▶ _INFORMATION PROVIDED_:
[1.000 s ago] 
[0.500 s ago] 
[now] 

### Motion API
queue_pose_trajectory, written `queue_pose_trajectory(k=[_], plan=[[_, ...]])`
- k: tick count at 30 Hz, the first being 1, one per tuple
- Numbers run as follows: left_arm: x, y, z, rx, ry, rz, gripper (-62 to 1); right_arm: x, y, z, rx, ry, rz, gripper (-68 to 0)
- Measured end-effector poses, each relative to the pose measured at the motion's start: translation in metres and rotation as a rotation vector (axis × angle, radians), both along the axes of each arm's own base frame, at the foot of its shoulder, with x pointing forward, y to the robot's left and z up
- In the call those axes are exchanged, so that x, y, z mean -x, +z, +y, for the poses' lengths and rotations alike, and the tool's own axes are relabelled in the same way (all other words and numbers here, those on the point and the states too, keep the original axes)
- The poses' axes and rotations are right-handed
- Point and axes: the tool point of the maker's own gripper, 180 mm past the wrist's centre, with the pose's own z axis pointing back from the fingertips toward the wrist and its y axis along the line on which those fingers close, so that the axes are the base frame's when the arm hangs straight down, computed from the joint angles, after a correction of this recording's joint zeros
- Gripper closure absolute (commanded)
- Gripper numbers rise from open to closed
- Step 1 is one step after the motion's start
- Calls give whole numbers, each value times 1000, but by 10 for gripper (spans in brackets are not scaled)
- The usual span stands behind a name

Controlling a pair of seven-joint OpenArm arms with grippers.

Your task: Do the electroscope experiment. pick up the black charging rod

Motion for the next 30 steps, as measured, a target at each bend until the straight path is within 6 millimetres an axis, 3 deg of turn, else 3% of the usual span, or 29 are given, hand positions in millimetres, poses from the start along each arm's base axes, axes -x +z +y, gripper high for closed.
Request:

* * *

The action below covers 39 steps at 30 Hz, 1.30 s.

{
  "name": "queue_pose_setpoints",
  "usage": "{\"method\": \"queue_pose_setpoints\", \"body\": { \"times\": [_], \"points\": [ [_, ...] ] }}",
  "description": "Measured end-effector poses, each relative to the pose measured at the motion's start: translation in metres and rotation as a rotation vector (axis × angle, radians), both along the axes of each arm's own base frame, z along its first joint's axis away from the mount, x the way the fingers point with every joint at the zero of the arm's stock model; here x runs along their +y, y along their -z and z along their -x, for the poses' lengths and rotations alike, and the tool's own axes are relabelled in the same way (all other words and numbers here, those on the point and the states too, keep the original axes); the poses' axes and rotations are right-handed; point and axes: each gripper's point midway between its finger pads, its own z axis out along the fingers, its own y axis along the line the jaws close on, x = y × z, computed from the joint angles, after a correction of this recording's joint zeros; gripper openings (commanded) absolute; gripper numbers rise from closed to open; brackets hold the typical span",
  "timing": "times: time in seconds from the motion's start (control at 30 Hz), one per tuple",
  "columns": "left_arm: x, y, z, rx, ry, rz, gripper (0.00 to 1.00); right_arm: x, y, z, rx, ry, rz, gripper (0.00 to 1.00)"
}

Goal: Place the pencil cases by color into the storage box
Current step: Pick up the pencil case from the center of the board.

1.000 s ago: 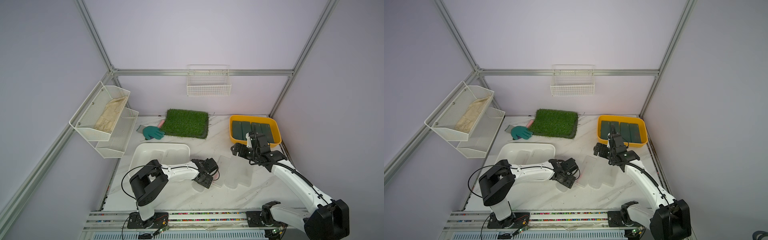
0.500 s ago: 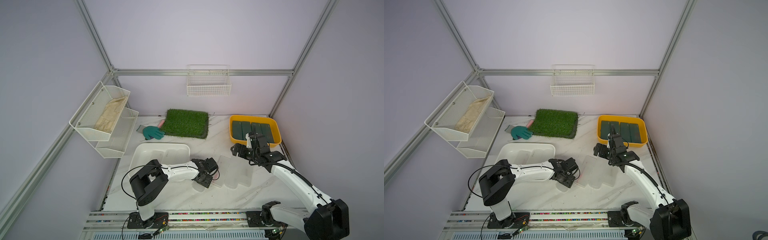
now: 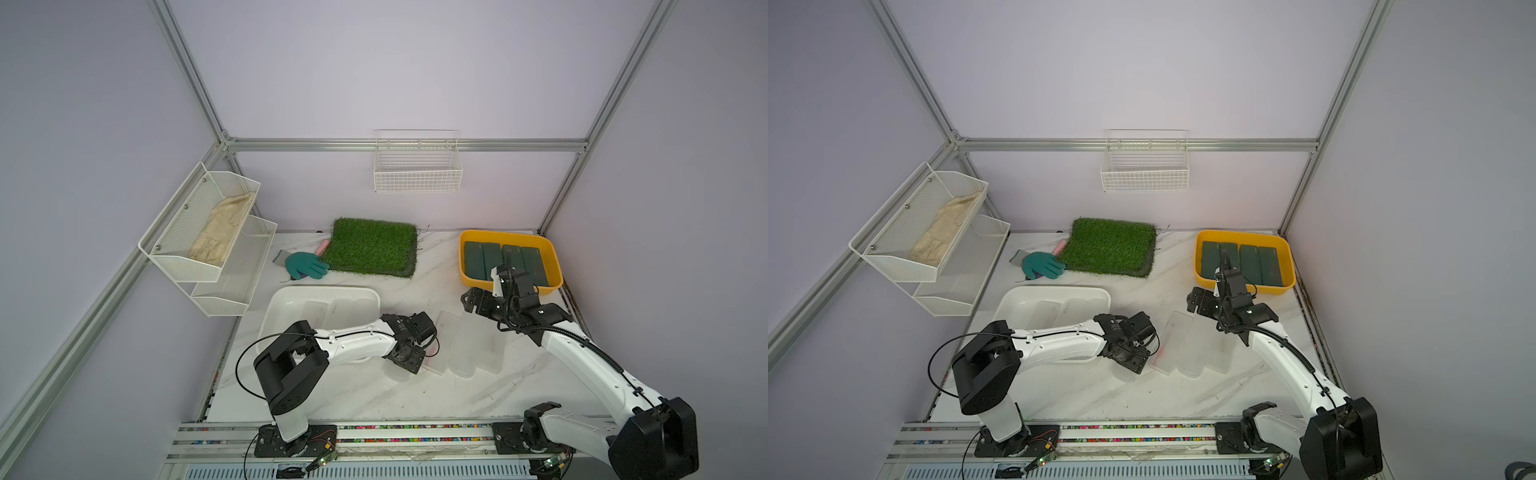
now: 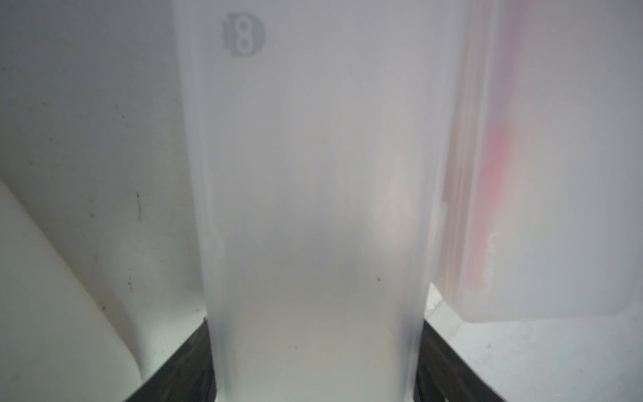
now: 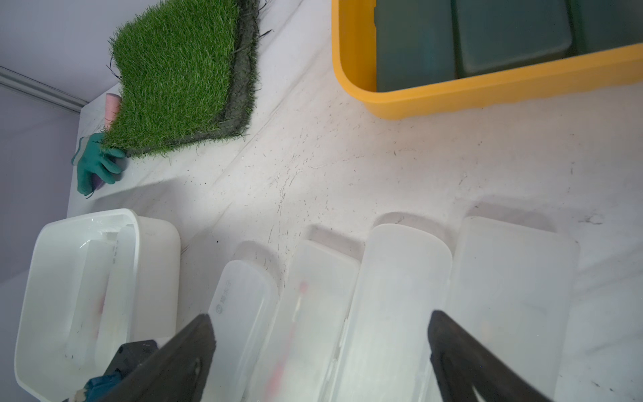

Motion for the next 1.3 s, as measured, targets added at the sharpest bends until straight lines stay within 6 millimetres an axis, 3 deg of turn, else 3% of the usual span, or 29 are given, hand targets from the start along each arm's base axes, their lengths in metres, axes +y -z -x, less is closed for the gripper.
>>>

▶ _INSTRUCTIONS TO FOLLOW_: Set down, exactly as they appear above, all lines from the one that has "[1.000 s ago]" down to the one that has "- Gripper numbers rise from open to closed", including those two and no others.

▶ _TASK RESPONSE_:
[1.000 s ago] 
[0.500 s ago] 
[now] 

### Motion API
queue_pose_trajectory, written `queue_pose_trajectory(k=[_], plan=[[_, ...]])`
- k: tick count at 30 Hz, the first being 1, one per tuple
- Numbers run as follows: left_arm: x, y, z, rx, ry, rz, gripper (-62 to 1); right_arm: x, y, z, rx, ry, rz, gripper (-68 to 0)
- Measured end-effector poses, each relative to the pose measured at the motion's start: translation in metres and rotation as a rotation vector (axis × angle, radians), both along the axes of each arm's own base frame, at the foot of its shoulder, with x pointing forward, y to the robot's left and z up
- In the call those axes are exchanged, so that x, y, z mean -x, +z, +y, for the poses' lengths and rotations alike, and the tool's own axes are relabelled in the same way (all other words and numbers here, those on the point and the states too, keep the original axes)
- The poses' axes and rotations are right-handed
- Point and axes: the tool point of the maker's own gripper, 180 mm past the wrist's centre, with the pose's own z axis pointing back from the fingertips toward the wrist and its y axis along the line on which those fingers close, so that the axes are the base frame's when the arm hangs straight down, computed from the joint angles, after a correction of this recording's joint zeros
- Gripper closure absolute (commanded)
- Gripper numbers rise from open to closed

No more output is required.